We can always compute the hash when outputting XML dumps that contain the full
content (it's already loaded, so no big deal), and then generate the XML dump
with only meta-data from the full dump.


--
Daniel Kinzler
Principal Platform Engineer

Wikimedia Deutschland
Gesellschaft zur Förderung Freien Wissens e.V.

_______________________________________________
Wikitech-l mailing list
Wikitech-l@lists.wikimedia.org
https://lists.wikimedia.org/mailman/listinfo/wikitech-l
Re: Can we drop revision hashes (rev_sha1)? [ In reply to ]
A revert restores a previous revision. It covers all slots.

The fact that reverts, watching, protecting, etc still works per page, while you
can have multiple kinds of different content on the page, is indeed the point of
MCR.

Am 15.09.2017 um 22:23 schrieb C. Scott Ananian:
> Alternatively, perhaps "hash" could be an optional part of an MCR chunk?
> We could keep it for the wikitext, but drop the hash for the metadata, and
> drop any support for a "combined" hash over wikitext + all-other-pieces.
>
> ...which begs the question about how reverts work in MCR. Is it just the
> wikitext which is reverted, or do categories and other metadata revert as
> well? And perhaps we can just mark these at revert time instead of trying
> to reconstruct it after the fact?
> --scott
>
> On Fri, Sep 15, 2017 at 4:13 PM, Stas Malyshev <smalyshev@wikimedia.org>
> wrote:
>
>> Hi!
>>
>> On 9/15/17 1:06 PM, Andrew Otto wrote:
>>>> As a random idea - would it be possible to calculate the hashes
>>> when data is transitioned from SQL to Hadoop storage?
>>>
>>> We take monthly snapshots of the entire history, so every month we’d
>>> have to pull the content of every revision ever made :o
>>
>> Why? If you already seen that revision in previous snapshot, you'd
>> already have its hash? Admittedly, I have no idea how the process works,
>> so I am just talking out of general knowledge and may miss some things.
>> Also of course you already have hashes from revs till this day and up to
>> the day we decide to turn the hash off. Starting that day, it'd have to
>> be generated, but I see no reason to generate one more than once?
>> --
>> Stas Malyshev
>> smalyshev@wikimedia.org
>>
>> _______________________________________________
>> Wikitech-l mailing list
>> Wikitech-l@lists.wikimedia.org
>> https://lists.wikimedia.org/mailman/listinfo/wikitech-l
>>
>
>
>


--
Daniel Kinzler
Principal Platform Engineer

Wikimedia Deutschland
Gesellschaft zur Förderung Freien Wissens e.V.

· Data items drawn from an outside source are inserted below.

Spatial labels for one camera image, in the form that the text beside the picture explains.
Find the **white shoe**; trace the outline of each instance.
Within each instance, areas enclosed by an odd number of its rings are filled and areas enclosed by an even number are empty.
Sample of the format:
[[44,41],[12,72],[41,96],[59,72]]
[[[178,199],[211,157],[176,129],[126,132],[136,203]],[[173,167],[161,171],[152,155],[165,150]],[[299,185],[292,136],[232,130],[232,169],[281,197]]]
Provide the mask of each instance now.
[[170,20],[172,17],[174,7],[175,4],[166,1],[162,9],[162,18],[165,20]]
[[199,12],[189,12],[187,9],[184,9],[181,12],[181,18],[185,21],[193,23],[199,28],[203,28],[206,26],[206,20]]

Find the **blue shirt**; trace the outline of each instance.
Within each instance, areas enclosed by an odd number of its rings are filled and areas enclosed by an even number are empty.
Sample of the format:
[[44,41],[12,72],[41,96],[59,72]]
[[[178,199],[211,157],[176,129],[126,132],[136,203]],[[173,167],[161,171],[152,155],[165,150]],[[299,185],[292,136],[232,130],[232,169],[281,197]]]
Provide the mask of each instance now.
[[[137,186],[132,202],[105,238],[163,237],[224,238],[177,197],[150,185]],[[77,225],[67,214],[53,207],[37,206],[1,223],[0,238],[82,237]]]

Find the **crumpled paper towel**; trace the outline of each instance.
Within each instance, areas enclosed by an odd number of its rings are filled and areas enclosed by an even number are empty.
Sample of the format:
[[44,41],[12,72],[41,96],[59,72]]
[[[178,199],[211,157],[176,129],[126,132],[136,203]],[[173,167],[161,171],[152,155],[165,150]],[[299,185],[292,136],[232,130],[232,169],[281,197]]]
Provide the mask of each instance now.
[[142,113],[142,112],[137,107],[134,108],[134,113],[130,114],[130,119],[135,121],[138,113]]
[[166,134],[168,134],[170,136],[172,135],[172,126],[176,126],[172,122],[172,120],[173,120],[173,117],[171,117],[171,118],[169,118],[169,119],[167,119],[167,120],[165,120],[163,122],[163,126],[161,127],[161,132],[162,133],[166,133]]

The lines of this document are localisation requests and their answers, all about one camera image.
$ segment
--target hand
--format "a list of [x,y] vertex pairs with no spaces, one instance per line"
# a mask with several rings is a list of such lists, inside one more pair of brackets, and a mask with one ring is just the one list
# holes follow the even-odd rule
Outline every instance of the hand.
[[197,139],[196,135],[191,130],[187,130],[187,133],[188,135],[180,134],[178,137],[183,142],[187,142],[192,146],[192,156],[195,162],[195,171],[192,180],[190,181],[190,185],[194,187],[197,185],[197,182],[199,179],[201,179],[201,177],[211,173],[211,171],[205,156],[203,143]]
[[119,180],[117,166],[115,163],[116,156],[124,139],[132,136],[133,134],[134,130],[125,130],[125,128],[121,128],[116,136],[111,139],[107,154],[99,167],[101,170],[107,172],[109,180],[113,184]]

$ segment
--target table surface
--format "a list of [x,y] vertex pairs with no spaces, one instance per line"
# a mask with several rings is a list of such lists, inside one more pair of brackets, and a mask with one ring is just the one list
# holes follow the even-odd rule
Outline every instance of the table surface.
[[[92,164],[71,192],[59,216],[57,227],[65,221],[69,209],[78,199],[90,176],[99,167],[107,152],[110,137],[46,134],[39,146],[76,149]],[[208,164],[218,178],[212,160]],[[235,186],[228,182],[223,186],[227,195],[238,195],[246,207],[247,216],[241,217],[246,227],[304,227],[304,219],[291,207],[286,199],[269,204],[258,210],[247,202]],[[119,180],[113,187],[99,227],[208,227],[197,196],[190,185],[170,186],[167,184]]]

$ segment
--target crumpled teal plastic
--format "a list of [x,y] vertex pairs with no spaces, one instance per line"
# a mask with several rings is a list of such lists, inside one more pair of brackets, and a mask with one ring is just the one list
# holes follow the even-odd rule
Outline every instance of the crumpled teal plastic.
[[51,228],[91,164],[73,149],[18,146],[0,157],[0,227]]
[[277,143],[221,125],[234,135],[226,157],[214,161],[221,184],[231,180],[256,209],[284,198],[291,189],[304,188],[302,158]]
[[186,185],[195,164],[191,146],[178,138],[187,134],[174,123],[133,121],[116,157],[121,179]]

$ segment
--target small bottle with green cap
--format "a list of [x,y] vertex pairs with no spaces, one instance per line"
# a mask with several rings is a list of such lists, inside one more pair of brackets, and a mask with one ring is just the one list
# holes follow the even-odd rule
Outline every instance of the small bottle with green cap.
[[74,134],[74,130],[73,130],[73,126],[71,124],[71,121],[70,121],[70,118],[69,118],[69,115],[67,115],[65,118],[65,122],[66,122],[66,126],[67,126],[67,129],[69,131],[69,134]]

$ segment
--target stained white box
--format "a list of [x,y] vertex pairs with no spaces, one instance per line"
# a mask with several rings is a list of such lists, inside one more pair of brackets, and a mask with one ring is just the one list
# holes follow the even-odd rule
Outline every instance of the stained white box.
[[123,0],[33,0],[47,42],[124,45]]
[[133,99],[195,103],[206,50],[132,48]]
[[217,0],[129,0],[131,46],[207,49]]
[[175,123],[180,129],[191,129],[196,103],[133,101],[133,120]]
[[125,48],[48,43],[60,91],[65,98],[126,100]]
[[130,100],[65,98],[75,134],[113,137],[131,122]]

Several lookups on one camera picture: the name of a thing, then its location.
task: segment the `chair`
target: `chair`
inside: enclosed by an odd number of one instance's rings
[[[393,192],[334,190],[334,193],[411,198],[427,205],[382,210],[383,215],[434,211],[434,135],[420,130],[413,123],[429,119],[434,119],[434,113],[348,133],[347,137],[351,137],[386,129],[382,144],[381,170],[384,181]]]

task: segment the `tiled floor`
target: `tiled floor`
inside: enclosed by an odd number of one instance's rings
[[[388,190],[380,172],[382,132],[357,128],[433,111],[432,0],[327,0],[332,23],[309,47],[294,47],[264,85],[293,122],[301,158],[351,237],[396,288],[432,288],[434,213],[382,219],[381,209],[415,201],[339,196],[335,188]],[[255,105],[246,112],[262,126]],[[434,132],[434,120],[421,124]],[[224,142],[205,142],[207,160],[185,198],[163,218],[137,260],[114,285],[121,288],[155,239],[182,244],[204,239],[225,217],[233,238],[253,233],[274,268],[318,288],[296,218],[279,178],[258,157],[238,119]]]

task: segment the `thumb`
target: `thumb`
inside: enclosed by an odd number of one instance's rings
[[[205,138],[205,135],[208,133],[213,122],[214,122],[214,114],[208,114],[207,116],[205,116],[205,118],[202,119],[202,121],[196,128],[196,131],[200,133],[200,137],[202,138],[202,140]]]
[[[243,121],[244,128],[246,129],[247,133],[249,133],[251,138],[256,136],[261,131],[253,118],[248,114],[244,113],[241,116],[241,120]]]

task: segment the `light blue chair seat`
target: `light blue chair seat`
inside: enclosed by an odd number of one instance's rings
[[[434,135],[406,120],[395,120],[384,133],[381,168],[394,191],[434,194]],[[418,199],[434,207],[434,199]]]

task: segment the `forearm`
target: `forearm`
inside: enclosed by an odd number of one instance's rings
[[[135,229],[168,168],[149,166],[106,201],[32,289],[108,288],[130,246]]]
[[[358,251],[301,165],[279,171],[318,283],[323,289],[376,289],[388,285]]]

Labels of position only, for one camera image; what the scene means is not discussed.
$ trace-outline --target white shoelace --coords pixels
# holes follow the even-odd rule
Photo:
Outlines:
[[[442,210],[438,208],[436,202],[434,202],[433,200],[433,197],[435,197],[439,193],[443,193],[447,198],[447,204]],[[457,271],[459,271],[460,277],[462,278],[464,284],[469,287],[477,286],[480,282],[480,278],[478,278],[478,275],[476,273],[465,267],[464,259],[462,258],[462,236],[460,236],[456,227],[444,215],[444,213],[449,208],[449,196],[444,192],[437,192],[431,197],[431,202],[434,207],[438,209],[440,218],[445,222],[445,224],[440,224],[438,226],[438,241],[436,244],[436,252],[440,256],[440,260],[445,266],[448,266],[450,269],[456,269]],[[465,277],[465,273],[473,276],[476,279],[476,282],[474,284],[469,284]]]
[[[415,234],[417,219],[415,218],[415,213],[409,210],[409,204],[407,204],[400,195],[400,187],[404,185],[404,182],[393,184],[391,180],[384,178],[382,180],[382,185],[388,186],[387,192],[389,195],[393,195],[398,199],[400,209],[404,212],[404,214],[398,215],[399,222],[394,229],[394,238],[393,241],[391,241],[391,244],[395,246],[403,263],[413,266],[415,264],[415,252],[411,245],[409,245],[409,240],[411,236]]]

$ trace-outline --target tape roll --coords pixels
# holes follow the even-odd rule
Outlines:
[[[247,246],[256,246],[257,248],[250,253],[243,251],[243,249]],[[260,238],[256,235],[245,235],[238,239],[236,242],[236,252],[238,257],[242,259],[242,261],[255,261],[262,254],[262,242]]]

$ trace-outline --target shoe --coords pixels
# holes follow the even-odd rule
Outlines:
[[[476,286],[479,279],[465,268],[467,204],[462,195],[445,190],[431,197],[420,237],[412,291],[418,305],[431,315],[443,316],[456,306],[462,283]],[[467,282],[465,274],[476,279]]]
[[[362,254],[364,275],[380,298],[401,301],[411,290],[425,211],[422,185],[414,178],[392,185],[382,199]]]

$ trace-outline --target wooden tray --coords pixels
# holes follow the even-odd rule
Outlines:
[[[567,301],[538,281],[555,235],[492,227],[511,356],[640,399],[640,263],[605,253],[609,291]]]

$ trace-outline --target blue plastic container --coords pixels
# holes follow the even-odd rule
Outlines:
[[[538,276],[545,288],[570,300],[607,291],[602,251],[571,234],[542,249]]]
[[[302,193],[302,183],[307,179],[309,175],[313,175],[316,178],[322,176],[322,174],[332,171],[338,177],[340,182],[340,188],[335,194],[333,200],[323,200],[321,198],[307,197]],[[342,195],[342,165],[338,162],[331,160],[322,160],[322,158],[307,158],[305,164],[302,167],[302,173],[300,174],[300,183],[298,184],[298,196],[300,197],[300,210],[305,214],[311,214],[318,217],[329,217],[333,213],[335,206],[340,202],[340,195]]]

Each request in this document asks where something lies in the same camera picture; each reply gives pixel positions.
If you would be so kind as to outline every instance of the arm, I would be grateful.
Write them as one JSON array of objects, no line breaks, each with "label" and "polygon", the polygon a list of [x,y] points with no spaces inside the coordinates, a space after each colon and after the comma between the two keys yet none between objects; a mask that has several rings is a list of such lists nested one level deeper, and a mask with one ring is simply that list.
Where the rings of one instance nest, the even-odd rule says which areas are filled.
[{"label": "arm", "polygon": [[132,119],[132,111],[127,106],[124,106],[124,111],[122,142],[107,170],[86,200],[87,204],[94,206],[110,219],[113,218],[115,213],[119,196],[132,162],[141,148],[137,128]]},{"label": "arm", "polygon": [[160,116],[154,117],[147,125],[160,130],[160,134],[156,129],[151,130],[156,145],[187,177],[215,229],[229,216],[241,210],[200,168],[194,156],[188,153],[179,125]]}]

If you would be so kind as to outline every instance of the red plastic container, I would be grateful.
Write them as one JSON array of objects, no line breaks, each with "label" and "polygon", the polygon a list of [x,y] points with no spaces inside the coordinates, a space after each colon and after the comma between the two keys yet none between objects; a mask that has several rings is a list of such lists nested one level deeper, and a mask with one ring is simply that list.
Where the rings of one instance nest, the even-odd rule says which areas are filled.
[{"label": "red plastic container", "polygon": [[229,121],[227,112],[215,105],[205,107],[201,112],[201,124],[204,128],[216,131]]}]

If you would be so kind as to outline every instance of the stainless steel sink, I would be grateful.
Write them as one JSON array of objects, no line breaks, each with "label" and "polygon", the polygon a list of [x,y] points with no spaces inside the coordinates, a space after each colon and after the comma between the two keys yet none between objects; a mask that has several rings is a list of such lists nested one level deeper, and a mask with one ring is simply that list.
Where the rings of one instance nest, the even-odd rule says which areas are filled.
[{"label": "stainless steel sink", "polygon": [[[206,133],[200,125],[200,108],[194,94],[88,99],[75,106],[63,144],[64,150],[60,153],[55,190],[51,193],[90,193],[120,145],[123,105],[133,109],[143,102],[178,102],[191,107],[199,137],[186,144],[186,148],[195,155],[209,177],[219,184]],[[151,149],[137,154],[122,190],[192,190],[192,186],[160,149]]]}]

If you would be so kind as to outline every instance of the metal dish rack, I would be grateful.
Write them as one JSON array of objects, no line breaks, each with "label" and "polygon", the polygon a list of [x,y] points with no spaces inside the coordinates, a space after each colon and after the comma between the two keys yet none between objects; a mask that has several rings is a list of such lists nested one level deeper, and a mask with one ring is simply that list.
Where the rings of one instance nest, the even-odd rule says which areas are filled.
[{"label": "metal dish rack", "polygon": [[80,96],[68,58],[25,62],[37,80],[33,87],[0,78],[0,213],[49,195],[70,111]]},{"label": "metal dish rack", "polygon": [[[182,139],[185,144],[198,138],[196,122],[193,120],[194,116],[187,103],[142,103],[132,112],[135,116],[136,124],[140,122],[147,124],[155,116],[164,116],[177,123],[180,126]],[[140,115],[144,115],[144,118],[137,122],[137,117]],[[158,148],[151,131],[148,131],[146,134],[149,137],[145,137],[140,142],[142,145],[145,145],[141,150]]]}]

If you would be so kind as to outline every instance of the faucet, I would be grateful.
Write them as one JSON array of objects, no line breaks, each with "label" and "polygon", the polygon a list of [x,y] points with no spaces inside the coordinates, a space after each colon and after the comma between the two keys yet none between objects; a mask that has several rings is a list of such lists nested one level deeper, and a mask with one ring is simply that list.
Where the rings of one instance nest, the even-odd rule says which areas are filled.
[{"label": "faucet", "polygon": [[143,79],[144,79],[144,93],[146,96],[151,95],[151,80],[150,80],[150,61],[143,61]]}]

_______________________________________________
Wikitech-l mailing list
Wikitech-l@lists.wikimedia.org
https://lists.wikimedia.org/mailman/listinfo/wikitech-l
Re: Can we drop revision hashes (rev_sha1)? [ In reply to ]
Ok, a little more detail here:

For MCR, we would have to keep around the hash of each content object ("slot")
AND of each revision. This makes the revision and content tables "wider", which
is a problem because they grow quite "tall", too. It also means we have to
compute a hash of hashes for each revision, but that's not horrible.

I'm hoping we can remove the hash from both tables. Keeping the hash of each
content object and/or each revision somewhere else is fine with me. Perhaps it's
sufficient to generate it when generating XML dumps. Maybe we want it in hadoop.
Maybe we want to have it in a separate SQL database. But perhaps we don't
actually need it.

Can someone explain *why* they want the hash at all?

Am 15.09.2017 um 22:01 schrieb Stas Malyshev:
> Hi!
>
>> We should hear from Joseph, Dan, Marcel, and Aaron H on this I think, but
>> from the little I know:
>>
>> Most analytical computations (for things like reverts, as you say) don’t
>> have easy access to content, so computing SHAs on the fly is pretty hard.
>> MediaWiki history reconstruction relies on the SHA to figure out what
>> revisions revert other revisions, as there is no reliable way to know if
>> something is a revert other than by comparing SHAs.
>
> As a random idea - would it be possible to calculate the hashes when
> data is transitioned from SQL to Hadoop storage? I imagine that would
> slow down the transition, but not sure if it'd be substantial or not. If
> we're using the hash just to compare revisions, we could also use
> different hash (maybe non-crypto hash?) which may be faster.
>


--
Daniel Kinzler
Principal Platform Engineer

Wikimedia Deutschland
Gesellschaft zur Förderung Freien Wissens e.V.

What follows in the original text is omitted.